GIS and geophysics: an integrative and inter-evaluating approach towards groundwater assessment

Abstract

Efforts have been made to explore groundwater assessment possibilities employing geospatial and geophysical techniques as well as statistically authenticate the connection between these two techniques. The study was carried out at Chotanagpur Granite-Gneiss Complex (CGGC), Ranchi, Jharkhand, India. The analytical hierarchy process (AHP) was used for Multi-Criteria Decision Making (MCDM) for various thematic factors such as land use land cover, drainage density, lineament density, lithology, rainfall, soil texture, and slope based on their interaction with atmospheric water and contribution towards groundwater replenishment. These remotely-sensed raw datasets were enriched and overlaid in the Geographic Information System (GIS) atmosphere using the weighted overlay analysis tool, which yielded the groundwater potential index (GWPI) map.

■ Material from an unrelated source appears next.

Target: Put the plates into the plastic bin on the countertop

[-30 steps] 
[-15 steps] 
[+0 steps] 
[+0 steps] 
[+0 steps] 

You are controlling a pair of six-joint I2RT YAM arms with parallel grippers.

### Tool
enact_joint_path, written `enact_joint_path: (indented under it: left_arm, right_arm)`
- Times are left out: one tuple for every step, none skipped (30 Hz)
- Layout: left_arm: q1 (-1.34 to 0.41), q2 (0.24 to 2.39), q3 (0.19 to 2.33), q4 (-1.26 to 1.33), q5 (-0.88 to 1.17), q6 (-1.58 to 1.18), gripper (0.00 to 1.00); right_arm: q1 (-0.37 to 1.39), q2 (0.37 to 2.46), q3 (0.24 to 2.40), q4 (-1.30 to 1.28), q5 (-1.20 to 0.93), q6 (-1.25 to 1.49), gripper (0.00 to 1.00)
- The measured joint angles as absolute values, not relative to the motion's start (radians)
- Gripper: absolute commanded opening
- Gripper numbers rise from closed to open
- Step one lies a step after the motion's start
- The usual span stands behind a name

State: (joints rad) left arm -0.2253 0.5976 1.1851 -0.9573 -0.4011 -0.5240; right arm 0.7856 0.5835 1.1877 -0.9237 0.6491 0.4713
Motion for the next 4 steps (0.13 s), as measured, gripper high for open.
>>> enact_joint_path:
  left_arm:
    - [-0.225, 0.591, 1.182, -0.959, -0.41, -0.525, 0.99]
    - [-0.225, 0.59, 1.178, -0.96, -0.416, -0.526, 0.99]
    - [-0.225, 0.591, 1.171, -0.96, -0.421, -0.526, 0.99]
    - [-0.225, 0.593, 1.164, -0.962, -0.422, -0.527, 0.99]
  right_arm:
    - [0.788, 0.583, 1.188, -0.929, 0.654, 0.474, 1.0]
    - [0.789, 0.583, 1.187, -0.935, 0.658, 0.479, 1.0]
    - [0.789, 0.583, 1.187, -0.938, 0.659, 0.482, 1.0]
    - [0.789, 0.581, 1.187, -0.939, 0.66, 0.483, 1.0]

Based on the estimated GWPI, the watershed area has been demarcated into five distinct groundwater potential classes in terms of poor, low, moderate, good, and very good. The inverted resistivity tomography models revealed exploitable groundwater zone lies at five sites at depth ranges between 60–70, 70–100, and 140–170 m underlie in the saturated weathered/fractured rocks where characteristic resistivities range between 80 and 800 Ω.m. In the target area, i.e. the IIAB campus, five different zones have been demarcated for groundwater exploitation in terms of low, moderate, and good considering groundwater exploitable depth and their connectivity to the near-surface recharge source. Geophysical findings were also corroborated with the existing borehole datasets for their authenticity and helped to generate conceptual geological models. The accuracy assessment combining geospatial and geophysical results validated their inter-relationship as per the generated error matrix with the overall accuracy of 87.5%.